Pau Brasil "Babel" (Blue Jackel, 1995)
An old-fashioned jazz-fusion group, featuring bassist Rodolfo Stroeder and vocalist Marlui Miranda. Sounds a LOT like old Chick Corea, Return To Forever, etc. Distinctively Brazilian elements include compositions based on indigenous tribal music -- a theme which is explored better on Miranda's solo albums. My aversion to the soprano saxophone is one of the reasons I found this record hard to get into.
Pau Brasil "2005: 25 Anos Do Melhor Jazz Brasileiro" (Pau Brasil, 2005)
Pau Brasil "Pau Brasil" (2007)
Paulinho & Pacifico Mascarenhas "Um Passeio Musical" (Guarani, 1958)
Paulinho E Sua Bateria "Paulinho Baterista - Batucada" (Philips, 1961) (LP)
Nice batucada percussion set from the old days... A surprisingly rootsy album for a major-label release, with stripped-down production framing surdo, agogo and other instruments typical from the street samba style... On various tracks they throw on a little echo and add some brass or flutes or guitar, but underneath it all this is the real deal. Neat stuff.
Paulinho & Seu Conjunto "Para Animar Sua Festa" (Prestige, 1959)
Brazilian drummer Paulo Fernando de Margalhes led a tight jazz combo as a hotel band in Mexico, and the (non-Brazilian) Latin-dance influence is pretty strong on this album, with Cuban-style dance music a predominant part of the mix. This album features four long medleys, and it isn't until the last three minutes of the last track that he breaks out into a straightforward samba rhythm. Nonetheless, this is a pretty strong set, one of the more solid Brazilian jazz albums you'll hear of this vintage. Definitely worth a spin. (Unfortunately there's no info on who was in his band... Anyone out there know more?)
Paulinho & Seu Conjunto "Para Animar Sua Festa, v.2" (Prestige, 1959)
Paulinho & Seu Conjunto "Para Animar Sua Festa, v.3" (Prestige, 1960)
Pedro Paulo "Apresenta Os Sucessos" (Columbia/OKeh, 1969)

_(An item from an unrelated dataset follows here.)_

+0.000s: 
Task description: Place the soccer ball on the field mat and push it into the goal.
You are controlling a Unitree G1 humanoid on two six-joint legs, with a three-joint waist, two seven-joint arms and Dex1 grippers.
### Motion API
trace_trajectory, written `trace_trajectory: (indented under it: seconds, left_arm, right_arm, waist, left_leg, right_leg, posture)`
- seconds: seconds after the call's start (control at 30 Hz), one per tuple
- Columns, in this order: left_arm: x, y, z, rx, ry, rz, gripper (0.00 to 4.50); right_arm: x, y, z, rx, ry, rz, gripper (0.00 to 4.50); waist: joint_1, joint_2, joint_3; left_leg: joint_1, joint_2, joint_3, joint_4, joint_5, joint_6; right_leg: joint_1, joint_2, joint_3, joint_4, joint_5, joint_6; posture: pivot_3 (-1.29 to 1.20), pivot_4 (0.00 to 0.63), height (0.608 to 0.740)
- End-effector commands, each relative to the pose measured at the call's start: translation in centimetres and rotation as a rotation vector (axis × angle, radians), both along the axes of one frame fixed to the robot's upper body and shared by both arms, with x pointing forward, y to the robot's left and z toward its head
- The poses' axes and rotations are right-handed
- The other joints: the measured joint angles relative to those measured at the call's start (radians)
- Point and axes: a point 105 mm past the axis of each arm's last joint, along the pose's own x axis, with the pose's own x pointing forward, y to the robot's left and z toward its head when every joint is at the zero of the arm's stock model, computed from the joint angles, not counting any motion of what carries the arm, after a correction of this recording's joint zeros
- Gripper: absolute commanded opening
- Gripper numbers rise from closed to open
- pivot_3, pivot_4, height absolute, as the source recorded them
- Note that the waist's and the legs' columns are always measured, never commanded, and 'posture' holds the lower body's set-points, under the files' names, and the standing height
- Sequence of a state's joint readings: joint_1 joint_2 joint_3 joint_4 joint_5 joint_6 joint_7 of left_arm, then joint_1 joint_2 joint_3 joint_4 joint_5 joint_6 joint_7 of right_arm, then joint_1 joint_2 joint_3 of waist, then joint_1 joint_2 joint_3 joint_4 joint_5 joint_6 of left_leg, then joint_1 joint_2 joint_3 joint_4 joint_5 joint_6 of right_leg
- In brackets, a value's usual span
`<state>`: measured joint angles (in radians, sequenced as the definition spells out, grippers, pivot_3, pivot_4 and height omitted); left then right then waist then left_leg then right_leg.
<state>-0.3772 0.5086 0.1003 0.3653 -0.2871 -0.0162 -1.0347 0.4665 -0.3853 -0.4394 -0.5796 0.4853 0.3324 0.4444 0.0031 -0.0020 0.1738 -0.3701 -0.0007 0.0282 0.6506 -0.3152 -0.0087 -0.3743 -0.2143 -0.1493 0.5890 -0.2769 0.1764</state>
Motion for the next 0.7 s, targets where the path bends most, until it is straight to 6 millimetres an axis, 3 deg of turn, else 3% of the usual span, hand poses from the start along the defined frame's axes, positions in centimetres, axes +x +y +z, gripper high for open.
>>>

Soft rocker Pedro Paulo kind of picked up where Roberto Carlos left off -- as Carlos drifted towards his iconic status as a Spanish-language crooner, Paulo kept singing old-fashioned teenybopper pop tunes. Considering when these albums actually came out, they were hopelessly out of fashion, but if you just take them for what they are and compare them to Carlos's rather similar releases from 1962-66, Paulo's work holds up pretty well. He was more consistently uptempo and "rocking" than Carlos, and recorded fewer American pop covers. On the second album, he gets a little more modern, opening the disc with "Maria Helena," a funky original by Brazilian soul singer, Hyldon Souza. Yeah, sure, it's mainly pretty wimpy stuff, but for the JG scene, this ain't bad. (Reissued along with Volume Two in 1999 as a 2-CD set.)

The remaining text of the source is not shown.